С Анатолием Александровичем я не встречался больше месяца. Его родители переехали к нему из Райцентра, чтобы присматривать за внуками. Он обедал теперь дома и в столовую не приходил.
Десятого января я шёл с работы. Темнело. Уже зажглись фонари. Тихо падал снег. С остановки автобуса шёл приехавший из Райцентра народ. В шедшем впереди меня мужчине я узнал Данилюка. Я догнал его, и мы поздоровались.
— Володя! Давно тебя не видел! Как дела?
— Пойдёт! А вы как?
— Зайдём ко мне. Сегодня ведь Ниночке сорок дней. Давай помянем. Вроде пережиток… Но, как говорится, не нами установлено, не нам отменять.


Я согласился.
В квартире Данилюков хозяйничала его мать. Отец сидел в зале и читал «Советский спорт». Яша за столом делал уроки, Ваня в углу возился с машинками.
— Всё как летом, только Ниночки нет, — сказал парторг.
Все, кроме детей, сели за стол. Александр Семёнович — отец Данилюка — разлил по пятьдесят граммов «Столичной»:
— Ну давайте, помянем. Прекрасный был человек.
— Царствие небесное, — сказала мать и перекрестилась.
— Не чокаясь.


Выпили. Закусили маринованными огурчиками.
— Ниночкины. Болела уже, а …
— Ладно, Толя, ладно.
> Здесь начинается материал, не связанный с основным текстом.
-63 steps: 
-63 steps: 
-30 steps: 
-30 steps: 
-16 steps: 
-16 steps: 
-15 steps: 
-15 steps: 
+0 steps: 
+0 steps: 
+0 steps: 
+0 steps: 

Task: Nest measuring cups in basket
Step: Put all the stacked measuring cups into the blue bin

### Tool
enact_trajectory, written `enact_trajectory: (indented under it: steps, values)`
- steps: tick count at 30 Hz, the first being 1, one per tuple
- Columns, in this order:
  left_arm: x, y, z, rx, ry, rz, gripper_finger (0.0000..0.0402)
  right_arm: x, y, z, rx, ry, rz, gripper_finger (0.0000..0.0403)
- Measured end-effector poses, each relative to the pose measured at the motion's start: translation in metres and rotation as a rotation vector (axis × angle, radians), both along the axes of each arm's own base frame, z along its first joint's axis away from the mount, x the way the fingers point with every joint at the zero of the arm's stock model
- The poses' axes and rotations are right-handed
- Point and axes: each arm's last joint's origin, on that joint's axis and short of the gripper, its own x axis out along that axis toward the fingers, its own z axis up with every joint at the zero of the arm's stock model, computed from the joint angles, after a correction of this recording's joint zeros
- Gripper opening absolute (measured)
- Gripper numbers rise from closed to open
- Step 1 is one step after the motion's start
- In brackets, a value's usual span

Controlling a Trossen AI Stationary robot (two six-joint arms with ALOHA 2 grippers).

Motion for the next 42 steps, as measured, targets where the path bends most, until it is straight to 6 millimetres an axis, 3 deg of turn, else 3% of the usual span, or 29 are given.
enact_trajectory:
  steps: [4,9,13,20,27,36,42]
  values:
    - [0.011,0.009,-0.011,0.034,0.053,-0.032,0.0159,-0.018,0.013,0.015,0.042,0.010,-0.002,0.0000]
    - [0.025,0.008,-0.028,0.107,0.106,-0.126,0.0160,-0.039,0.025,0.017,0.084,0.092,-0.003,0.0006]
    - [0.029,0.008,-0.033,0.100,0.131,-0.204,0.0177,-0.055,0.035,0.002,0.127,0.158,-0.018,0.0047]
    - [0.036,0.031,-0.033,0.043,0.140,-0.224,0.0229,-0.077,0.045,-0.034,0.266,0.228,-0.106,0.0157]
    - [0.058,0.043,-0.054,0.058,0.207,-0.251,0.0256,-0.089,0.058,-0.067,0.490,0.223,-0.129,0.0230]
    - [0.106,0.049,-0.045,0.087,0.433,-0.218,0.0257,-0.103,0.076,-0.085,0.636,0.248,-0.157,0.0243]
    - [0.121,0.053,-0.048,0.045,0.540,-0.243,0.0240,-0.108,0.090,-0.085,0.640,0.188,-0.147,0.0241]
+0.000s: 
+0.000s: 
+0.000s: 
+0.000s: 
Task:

Надо жить для мальчишек.
Поели блинов, испечённых Валентиной Андреевной.
— Ну, пойдём что ли, мать. Думаю, Толе с Володей надо поговорить.
Они ушли в комнату к внукам.
— Ещё по рюмочке? — спросил Данилюк.
— Ну давайте, — сказал я, боясь огорчить его отказом.
— Знаешь, Володя, откуда я приехал, когда мы встретились? Из райкома. Целый день там пробыл.


— Что решали?
— Всё дело Лебедева разбирали. Разбирали, разбирали, и потихоньку оно превратилось в моё собственное дело.
— Да вы что?! Как это?
— А вот так! Сказали, что я порочу честного человека: «Лебедев известен всему району, лучший бригадир, коммунист с двадцатилетним стажем, а вы кто такой?! Вас-то кто знает?» И знаешь, что они придумали? Оказывается, Лебедев нашёл это зерно. Оно было спрятано под кучей соломы, вероятно было похищено и за ним должны были приехать. Лебедев погрузил это зерно и повёз на ток, чтобы сдать, и в это время его задержала милиция. Ну бред!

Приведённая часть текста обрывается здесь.